E ora i cassonetti bruciano anche a Palermo

da Catania

Imputridisce al sole e puzza la spazzatura a Mondello, il borgo marinaro di Palermo. I netturbini dell’Amia raccolgono solo quella che si accumula giornalmente sul lungomare. Nelle traverse la «munnizza» raggiunge anche il primo piano.
A Mondello così come all’Addaura, altra terrazza sul mare del capoluogo siciliano, dove una villa costa due milioni di euro e hanno casa il presidente del Senato Renato Schifani, il presidente dell’Assemblea regionale siciliana Francesco Cascio e il procuratore aggiunto di Palermo Alfredo Morvillo, la spazzatura ormai da giorni è ammonticchiata.
Eccolo il risultato del sistema di raccolta dei rifiuti che ha messo sotto processo gli «Ato», gli ambiti territoriali ottimali. E che rischia di far saltare in aria la Sicilia. A differenza della Campania però nell’isola le discariche in cui portare la spazzatura ci sono, mancano invece i soldi per pagare chi la raccoglie. Ecco perché tensioni, scioperi e incendi di cassonetti caratterizzano questo inizio estate.

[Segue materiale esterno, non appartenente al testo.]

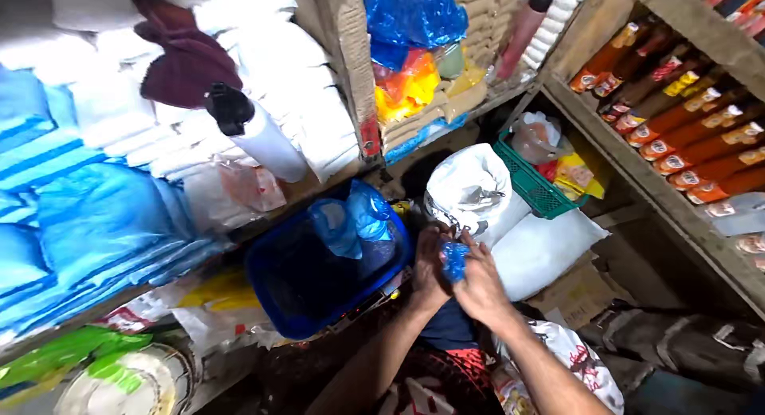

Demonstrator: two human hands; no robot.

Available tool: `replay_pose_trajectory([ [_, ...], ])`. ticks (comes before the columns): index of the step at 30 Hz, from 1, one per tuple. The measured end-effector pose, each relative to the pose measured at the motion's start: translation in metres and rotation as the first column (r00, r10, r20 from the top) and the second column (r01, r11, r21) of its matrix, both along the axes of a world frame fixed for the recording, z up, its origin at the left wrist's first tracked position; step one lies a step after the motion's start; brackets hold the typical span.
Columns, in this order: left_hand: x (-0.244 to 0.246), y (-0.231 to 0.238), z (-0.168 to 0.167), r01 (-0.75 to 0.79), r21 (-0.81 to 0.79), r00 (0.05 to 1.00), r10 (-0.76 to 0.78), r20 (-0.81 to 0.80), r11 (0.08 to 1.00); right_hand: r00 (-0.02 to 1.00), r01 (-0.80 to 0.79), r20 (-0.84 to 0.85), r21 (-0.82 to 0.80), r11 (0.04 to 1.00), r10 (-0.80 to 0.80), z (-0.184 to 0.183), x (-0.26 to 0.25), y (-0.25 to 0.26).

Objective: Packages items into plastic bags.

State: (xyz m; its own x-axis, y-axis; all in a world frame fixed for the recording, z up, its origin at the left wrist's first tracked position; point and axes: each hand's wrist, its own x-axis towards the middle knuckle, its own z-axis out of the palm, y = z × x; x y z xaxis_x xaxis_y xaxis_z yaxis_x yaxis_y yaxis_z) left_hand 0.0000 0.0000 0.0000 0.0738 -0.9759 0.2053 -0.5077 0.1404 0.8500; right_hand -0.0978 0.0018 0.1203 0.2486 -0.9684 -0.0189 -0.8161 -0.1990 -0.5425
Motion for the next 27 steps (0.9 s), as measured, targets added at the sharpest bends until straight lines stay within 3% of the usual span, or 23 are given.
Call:
replay_pose_trajectory([
  [2,-0.006,-0.003,0.015,0.062,0.061,0.940,-0.079,0.331,0.996,1.000,-0.009,-0.015,-0.031,0.999,0.009,0.026,-0.018,-0.010],
  [3,-0.010,-0.004,0.019,0.094,0.108,0.901,-0.131,0.413,0.990,0.994,-0.049,-0.104,-0.117,0.992,0.037,0.043,-0.025,-0.014],
  [5,-0.017,-0.003,0.024,0.116,0.092,0.896,-0.144,0.420,0.989,0.923,-0.217,-0.360,-0.202,0.955,0.134,0.074,-0.028,-0.016],
  [7,-0.020,-0.003,0.027,0.143,0.078,0.900,-0.162,0.404,0.987,0.769,-0.348,-0.588,-0.055,0.936,0.252,0.078,-0.018,-0.008],
  [10,-0.025,-0.001,0.022,0.191,0.136,0.890,-0.230,0.393,0.972,0.522,-0.269,-0.781,0.230,0.935,0.342,0.038,0.001,-0.006],
  [13,-0.023,-0.006,0.008,0.177,0.107,0.912,-0.204,0.356,0.978,0.455,-0.335,-0.836,0.159,0.929,0.307,0.012,-0.002,-0.005],
  [20,-0.016,-0.001,0.034,0.126,0.116,0.921,-0.159,0.356,0.985,0.488,-0.304,-0.766,0.300,0.904,0.418,0.045,0.004,-0.014],
  [24,-0.016,0.001,0.028,0.135,0.113,0.899,-0.170,0.403,0.984,0.417,-0.256,-0.750,0.445,0.858,0.513,0.052,0.006,-0.017],
  [27,-0.014,0.004,0.015,0.123,0.090,0.906,-0.149,0.397,0.988,0.397,-0.225,-0.785,0.420,0.879,0.476,0.041,0.016,-0.013],
])
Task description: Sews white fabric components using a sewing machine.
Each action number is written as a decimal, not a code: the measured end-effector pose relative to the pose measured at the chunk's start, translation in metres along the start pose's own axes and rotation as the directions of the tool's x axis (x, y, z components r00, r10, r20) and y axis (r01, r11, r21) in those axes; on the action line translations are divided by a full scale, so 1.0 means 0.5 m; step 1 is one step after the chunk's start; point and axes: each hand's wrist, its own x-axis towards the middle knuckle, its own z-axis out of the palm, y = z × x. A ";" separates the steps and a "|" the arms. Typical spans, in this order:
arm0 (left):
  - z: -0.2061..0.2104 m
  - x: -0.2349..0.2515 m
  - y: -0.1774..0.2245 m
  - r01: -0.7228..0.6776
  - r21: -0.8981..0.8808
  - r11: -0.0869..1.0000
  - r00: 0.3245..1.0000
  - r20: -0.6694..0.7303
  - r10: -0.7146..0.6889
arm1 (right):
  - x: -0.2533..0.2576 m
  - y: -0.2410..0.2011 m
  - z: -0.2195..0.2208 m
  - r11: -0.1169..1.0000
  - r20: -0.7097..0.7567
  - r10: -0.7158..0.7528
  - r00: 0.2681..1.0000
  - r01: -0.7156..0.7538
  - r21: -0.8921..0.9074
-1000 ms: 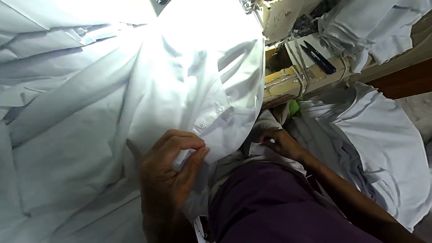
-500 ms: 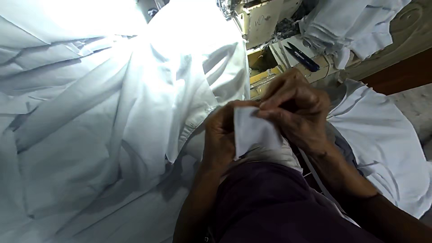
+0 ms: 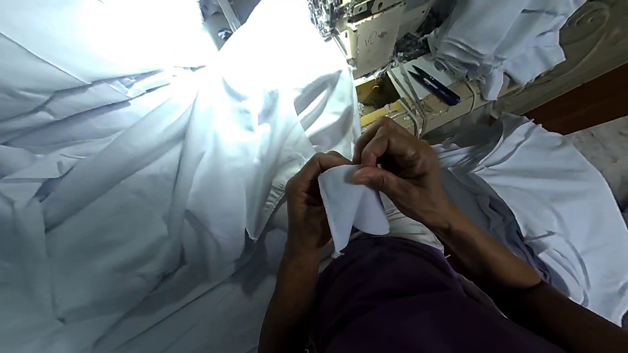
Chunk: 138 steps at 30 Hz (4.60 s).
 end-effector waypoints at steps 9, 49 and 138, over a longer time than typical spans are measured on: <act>-0.007 -0.014 0.008 0.020 0.179 0.984 0.998 -0.062 -0.009 | -0.006 -0.010 -0.013 0.997 0.150 0.064 0.987 -0.058 -0.050; -0.051 -0.061 0.137 -0.248 0.905 0.345 0.942 0.308 -0.133 | -0.082 -0.023 -0.017 0.846 0.174 -0.044 0.984 0.129 -0.518; -0.112 0.332 -0.002 0.025 0.981 0.191 0.996 -0.008 -0.088 | 0.111 0.115 -0.010 0.836 -0.441 0.424 0.791 -0.529 -0.146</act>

Nella notte tra lunedì e martedì a Palermo 18 roghi hanno impegnato i vigili del fuoco sino all’alba. Il triplo, almeno, i cassonetti distrutti dalle fiamme. I palermitani incendiano i rifiuti nelle traverse, nei vicoli, nei luoghi dove il ritiro della spazzatura non avviene con regolarità. Nelle borgate - assicurano gli abitanti esausti - anche per giorni, non si vede un autocompattatore. I netturbini dell’Amia sono in regola con le mensilità, ma sono pochi e non percepiscono gli straordinari e così si limitano a ritirare i sacchetti solo nelle strade centrali. Il comune, dal canto suo, per evitare le rivolte della gente, spesso e volentieri, mette mano al portafogli e assicura liquidità all’Amia. L’ultimo esborso un paio di giorni fa. Ventimila euro per fronteggiare le emergenze.
Disastrosa, invece, la situazione in provincia, dove uno degli Ato ha un buco da 400 milioni di euro. Nei venti comuni la spazzatura si accumula così come gli stipendi degli operatori ecologici non pagati. Cinque le mensilità arretrate.

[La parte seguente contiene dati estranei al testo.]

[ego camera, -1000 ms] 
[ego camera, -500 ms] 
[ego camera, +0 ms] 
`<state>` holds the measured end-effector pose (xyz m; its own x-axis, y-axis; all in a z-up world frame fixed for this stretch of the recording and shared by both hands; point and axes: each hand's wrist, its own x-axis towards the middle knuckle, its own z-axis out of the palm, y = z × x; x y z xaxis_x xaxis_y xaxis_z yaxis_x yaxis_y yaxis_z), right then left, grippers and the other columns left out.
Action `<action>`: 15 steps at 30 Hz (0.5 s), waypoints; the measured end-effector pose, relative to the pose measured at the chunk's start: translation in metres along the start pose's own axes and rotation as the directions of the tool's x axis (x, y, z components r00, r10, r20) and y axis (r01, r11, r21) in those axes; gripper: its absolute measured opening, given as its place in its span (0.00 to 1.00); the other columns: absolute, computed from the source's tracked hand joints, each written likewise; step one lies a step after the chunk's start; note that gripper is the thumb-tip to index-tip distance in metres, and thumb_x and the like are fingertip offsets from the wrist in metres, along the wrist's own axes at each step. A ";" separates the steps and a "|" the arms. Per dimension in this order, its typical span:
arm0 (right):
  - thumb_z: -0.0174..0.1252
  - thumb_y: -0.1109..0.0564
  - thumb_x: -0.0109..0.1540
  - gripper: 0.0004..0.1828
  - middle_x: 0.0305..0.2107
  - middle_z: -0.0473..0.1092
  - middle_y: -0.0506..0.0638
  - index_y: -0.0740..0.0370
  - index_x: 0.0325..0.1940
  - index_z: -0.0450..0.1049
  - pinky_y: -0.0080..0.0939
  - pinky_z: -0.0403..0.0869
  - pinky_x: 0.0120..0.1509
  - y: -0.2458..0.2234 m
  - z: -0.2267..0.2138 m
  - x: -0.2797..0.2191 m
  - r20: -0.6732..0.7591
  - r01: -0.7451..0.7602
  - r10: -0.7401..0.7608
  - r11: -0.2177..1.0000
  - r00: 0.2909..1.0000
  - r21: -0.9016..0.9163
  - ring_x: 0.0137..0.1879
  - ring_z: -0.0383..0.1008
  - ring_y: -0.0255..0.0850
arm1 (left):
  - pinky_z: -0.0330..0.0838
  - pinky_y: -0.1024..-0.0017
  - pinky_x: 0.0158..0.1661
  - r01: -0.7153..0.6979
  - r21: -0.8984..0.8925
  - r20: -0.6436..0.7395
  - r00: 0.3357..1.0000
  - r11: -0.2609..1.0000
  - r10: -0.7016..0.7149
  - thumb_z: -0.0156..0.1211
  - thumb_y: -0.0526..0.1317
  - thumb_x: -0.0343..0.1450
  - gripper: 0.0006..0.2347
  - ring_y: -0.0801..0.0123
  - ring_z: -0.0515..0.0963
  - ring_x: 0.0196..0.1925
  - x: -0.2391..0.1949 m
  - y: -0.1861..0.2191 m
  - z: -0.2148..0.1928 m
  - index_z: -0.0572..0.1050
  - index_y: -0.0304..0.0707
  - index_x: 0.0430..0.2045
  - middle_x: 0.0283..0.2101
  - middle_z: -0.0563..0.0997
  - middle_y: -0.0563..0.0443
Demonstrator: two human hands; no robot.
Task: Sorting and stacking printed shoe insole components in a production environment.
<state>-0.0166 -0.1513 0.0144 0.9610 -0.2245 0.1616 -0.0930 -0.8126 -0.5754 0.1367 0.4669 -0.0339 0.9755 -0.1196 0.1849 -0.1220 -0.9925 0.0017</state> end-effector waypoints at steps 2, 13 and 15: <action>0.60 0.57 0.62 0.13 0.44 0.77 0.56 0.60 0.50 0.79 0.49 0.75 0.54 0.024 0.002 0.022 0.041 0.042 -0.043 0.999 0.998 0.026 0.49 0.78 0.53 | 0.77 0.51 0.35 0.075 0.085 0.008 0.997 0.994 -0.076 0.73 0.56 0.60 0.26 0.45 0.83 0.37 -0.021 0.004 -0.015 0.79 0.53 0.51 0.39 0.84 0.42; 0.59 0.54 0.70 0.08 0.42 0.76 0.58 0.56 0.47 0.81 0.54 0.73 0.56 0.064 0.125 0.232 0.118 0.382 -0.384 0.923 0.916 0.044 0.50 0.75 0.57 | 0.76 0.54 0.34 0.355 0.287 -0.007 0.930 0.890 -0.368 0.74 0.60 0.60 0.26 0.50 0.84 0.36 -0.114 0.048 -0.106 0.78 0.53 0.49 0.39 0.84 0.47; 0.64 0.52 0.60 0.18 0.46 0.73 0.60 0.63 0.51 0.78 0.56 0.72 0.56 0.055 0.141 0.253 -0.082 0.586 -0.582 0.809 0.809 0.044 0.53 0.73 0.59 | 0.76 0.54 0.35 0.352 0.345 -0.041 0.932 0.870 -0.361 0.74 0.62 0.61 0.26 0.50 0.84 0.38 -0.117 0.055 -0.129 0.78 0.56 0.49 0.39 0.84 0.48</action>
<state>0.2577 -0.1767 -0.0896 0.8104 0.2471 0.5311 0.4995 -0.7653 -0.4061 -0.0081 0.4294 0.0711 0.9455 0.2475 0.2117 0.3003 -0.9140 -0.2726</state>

A Enna, dove la spazzatura è agli angoli delle strade da dieci giorni, quattro operai di Siciliambiente, la società che gestisce la raccolta di rifiuti per conto dell’Ato di Enna, ieri si sono arrampicati sul tetto del municipio di Piazza Armerina e per diverse ore hanno minacciato di buttarsi giù. Chiedono la risoluzione della loro vertenza e soprattutto il pagamento degli arretrati. Sempre ieri i dipendenti della società si sono riuniti in assemblea. Per fronteggiare l’emergenza il sindaco di Enna, Rino Agnello, ha scavalcato l’Ato e ha emesso un’ordinanza per motivi di «salute, igiene pubblica e incolumità», affidando per tre mesi a Siciliacque una somma di 210mila euro per la raccolta dei rifiuti. La società d’ambito aveva appaltato la raccolta a Siciliacque, ma da mesi non versa le somme stabilite dal contratto.